AIM OF THE EXERCISE: Give again, exactly as written, each line of the material below starting at the line that contains "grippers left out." and ending at the line that contains "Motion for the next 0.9". Both ends count, and no other line does.
*** ENTRIES SHOWN Section Begins ***
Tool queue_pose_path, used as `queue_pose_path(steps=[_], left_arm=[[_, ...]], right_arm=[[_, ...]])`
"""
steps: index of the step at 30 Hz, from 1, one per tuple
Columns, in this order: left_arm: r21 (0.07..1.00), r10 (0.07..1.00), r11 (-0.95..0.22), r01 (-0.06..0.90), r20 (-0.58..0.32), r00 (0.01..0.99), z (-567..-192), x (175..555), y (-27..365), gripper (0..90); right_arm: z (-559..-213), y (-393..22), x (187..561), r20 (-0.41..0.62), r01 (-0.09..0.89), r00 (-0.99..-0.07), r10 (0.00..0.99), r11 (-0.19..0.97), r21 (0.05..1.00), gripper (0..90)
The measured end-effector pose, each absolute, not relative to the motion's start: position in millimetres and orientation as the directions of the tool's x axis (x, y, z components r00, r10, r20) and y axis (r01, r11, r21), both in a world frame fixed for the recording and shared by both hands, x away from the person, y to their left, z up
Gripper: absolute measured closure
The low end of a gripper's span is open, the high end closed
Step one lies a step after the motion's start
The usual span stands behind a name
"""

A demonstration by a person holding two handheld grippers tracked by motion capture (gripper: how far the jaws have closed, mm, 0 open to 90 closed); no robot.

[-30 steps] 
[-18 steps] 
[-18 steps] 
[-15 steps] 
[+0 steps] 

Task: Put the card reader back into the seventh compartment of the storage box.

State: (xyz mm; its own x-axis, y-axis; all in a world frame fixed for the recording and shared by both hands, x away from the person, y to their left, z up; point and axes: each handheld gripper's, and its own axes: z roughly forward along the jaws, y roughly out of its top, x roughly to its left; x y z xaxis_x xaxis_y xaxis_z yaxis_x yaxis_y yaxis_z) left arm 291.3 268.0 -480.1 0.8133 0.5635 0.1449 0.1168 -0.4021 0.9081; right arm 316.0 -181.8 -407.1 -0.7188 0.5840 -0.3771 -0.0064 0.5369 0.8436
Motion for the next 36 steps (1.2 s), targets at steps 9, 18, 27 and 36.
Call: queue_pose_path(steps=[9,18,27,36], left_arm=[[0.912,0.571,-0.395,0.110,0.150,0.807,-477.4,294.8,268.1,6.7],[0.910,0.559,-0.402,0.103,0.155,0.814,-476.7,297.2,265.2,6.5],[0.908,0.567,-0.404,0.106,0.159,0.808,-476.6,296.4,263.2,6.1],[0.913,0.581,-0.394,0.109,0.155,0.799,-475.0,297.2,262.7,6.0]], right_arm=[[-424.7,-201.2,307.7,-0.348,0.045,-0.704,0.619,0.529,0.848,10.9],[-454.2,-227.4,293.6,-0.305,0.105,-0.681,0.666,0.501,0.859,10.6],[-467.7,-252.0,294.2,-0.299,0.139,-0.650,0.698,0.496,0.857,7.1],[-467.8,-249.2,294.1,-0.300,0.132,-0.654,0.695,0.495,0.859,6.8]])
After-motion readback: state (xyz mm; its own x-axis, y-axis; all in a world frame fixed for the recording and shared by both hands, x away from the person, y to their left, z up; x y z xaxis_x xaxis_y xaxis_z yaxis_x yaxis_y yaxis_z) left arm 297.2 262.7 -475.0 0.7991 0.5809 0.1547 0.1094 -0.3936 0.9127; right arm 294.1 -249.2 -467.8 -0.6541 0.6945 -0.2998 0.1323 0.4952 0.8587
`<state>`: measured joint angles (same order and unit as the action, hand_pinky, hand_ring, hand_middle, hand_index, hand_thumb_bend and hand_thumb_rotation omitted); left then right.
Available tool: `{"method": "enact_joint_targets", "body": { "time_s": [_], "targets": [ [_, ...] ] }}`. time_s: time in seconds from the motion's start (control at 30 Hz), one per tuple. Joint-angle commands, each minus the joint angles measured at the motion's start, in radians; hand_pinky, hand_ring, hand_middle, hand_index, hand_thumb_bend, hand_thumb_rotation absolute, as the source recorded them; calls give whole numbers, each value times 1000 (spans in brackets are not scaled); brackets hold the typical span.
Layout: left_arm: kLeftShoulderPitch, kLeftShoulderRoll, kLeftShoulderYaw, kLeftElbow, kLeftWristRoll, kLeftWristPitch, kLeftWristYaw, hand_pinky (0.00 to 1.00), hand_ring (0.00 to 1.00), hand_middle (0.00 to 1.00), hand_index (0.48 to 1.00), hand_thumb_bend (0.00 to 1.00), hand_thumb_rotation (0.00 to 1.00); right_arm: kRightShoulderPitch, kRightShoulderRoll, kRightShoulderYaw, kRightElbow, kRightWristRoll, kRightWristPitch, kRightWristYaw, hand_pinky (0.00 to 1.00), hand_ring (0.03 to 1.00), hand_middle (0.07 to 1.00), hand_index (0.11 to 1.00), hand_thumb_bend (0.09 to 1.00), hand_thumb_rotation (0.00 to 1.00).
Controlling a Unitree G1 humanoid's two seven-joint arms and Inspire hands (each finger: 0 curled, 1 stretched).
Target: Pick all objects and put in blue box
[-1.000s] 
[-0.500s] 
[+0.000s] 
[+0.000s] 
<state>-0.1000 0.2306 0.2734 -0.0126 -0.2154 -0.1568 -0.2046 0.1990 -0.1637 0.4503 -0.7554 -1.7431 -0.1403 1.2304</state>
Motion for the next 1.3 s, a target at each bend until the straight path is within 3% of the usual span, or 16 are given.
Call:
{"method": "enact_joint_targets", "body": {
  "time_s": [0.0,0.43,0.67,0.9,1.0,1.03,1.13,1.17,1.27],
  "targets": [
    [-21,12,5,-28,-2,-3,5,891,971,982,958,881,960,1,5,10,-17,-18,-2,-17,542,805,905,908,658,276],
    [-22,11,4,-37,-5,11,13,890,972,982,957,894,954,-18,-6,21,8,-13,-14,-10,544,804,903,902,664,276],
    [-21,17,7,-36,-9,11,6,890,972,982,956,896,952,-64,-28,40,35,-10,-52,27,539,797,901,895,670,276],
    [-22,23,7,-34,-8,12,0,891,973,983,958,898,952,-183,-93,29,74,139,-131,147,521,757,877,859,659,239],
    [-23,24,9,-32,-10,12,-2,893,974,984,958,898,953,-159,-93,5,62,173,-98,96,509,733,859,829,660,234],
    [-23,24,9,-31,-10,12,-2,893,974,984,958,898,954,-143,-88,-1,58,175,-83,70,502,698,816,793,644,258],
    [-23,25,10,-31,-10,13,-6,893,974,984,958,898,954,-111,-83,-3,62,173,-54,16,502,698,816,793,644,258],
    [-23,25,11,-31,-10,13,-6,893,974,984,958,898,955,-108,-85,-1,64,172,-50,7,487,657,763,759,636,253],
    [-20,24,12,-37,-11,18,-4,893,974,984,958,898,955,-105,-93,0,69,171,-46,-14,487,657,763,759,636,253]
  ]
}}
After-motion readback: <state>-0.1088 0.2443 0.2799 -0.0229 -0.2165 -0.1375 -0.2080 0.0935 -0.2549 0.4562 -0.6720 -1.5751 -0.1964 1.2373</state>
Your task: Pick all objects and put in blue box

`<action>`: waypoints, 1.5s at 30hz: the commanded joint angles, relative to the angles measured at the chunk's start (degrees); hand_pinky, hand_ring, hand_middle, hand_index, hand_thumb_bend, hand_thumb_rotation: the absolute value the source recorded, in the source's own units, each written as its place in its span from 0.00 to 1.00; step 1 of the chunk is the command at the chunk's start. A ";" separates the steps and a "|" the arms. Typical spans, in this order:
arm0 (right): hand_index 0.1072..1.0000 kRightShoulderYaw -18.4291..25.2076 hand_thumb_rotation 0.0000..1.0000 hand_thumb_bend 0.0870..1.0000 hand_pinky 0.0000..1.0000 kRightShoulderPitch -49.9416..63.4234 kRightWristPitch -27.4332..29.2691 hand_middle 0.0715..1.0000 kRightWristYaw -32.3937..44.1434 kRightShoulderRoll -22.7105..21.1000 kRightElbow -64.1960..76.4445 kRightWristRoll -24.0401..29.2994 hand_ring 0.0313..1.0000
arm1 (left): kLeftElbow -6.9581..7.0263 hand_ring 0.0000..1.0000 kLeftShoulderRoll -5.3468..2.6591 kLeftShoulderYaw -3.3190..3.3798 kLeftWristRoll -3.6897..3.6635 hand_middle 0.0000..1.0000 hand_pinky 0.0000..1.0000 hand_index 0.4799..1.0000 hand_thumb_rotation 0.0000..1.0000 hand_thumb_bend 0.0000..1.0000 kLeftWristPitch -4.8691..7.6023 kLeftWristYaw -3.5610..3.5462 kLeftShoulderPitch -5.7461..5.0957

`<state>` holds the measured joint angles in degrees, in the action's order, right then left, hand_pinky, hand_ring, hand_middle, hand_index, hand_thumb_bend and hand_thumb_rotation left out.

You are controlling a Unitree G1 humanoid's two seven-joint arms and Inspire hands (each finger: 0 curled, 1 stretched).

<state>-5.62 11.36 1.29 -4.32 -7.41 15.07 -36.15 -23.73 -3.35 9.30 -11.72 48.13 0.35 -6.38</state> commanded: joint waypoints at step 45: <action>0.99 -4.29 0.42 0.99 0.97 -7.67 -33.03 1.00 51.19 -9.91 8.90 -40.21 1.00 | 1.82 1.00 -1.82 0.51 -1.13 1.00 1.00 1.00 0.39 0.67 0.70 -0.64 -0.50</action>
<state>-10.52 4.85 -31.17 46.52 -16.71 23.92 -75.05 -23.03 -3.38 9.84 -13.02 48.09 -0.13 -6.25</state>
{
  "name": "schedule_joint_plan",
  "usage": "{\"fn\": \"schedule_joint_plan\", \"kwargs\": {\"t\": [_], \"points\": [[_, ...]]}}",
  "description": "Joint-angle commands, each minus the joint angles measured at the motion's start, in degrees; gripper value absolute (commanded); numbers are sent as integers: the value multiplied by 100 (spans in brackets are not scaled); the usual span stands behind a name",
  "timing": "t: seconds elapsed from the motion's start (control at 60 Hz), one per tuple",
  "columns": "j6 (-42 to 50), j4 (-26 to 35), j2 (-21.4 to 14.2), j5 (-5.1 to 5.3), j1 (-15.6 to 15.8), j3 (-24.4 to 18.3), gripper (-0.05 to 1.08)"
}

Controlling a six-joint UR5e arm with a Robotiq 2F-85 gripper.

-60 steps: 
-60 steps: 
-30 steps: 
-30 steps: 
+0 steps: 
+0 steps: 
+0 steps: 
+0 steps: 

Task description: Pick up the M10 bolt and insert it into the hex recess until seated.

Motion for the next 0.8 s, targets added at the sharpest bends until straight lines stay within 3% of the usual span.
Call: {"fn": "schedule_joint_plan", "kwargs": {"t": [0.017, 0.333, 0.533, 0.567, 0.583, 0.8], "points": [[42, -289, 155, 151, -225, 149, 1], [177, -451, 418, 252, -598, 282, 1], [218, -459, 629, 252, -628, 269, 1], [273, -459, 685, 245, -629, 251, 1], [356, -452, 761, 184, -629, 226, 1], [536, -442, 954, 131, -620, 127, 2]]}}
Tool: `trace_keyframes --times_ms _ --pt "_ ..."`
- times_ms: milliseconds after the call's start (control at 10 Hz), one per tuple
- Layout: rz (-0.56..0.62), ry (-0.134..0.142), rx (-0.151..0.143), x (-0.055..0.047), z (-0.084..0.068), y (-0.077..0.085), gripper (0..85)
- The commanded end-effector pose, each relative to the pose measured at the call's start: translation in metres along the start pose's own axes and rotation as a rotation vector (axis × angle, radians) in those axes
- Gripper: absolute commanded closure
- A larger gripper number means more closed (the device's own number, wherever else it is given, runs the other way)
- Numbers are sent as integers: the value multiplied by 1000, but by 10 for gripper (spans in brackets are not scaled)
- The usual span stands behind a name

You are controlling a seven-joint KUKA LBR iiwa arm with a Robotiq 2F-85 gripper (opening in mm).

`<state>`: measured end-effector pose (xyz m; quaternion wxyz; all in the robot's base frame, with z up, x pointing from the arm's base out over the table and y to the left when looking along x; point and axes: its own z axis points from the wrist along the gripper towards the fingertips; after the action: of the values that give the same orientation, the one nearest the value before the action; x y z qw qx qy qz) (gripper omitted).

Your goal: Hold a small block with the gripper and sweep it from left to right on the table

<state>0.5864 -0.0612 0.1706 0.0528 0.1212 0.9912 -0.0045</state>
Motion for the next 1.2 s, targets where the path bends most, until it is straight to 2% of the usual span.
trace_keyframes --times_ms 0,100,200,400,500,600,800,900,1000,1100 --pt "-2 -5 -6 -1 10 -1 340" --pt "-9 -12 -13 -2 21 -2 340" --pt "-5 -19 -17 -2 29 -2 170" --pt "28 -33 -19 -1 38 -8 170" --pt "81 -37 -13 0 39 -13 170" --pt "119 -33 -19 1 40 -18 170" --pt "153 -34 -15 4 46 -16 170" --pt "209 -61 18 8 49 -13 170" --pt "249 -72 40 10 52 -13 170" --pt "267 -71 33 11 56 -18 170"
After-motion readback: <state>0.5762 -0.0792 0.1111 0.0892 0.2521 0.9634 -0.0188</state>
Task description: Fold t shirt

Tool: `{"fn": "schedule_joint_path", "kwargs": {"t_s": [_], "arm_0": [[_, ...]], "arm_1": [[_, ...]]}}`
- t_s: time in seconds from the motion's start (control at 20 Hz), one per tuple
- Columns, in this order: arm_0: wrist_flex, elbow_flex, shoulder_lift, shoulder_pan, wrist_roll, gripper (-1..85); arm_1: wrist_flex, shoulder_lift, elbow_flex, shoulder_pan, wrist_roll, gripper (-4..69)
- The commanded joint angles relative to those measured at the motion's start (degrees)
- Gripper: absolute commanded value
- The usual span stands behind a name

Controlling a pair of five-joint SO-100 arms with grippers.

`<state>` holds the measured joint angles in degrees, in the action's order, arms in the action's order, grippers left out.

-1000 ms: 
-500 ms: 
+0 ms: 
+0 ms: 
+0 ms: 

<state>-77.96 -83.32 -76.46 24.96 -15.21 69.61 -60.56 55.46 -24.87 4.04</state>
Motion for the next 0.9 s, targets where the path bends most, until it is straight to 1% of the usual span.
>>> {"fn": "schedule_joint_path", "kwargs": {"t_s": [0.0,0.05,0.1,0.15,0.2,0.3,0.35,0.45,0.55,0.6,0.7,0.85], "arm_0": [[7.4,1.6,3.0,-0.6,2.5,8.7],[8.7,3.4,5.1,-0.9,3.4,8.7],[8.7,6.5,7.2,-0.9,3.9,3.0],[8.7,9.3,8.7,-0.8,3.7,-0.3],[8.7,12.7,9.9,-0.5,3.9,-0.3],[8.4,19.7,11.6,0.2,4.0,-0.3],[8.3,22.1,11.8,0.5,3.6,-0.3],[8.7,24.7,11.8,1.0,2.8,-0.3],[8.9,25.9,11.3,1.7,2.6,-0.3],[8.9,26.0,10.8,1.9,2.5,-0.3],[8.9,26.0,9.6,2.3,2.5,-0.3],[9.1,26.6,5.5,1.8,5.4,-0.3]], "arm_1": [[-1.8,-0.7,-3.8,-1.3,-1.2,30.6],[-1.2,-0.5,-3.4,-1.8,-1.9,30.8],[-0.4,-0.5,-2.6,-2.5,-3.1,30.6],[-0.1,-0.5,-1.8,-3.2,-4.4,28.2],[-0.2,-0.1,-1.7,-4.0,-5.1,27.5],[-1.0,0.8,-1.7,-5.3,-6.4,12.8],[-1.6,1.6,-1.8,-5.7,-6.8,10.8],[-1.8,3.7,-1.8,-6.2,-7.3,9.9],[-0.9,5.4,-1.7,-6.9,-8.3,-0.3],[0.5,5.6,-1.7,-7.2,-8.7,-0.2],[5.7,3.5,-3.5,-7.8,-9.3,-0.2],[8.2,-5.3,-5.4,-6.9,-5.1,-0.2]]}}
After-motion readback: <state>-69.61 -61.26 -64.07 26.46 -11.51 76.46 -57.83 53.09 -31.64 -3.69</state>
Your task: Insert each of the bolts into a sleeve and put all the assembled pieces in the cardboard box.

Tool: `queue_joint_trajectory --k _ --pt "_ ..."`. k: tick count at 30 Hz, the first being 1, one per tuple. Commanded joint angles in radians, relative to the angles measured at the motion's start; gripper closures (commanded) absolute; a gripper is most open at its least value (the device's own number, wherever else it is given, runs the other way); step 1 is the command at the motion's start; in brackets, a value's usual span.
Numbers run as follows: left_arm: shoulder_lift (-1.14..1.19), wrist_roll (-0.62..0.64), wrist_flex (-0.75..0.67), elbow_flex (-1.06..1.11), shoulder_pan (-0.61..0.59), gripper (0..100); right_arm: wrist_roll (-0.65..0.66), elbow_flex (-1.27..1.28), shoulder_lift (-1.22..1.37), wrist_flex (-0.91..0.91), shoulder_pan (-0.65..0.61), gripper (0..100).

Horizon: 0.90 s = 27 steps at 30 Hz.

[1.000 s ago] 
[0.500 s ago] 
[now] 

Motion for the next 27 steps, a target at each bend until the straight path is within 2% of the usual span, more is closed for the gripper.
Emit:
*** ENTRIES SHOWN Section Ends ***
RESPONSE TO THE EXERCISE:
`<state>` holds the measured joint angles in degrees, in the action's order, arms in the action's order, grippers left out.

-1000 ms: 
-500 ms: 
+0 ms: 
+0 ms: 
+0 ms: 

<state>-77.96 -83.32 -76.46 24.96 -15.21 69.61 -60.56 55.46 -24.87 4.04</state>
Motion for the next 0.9 s, targets where the path bends most, until it is straight to 1% of the usual span.

The exercise has been answered in full.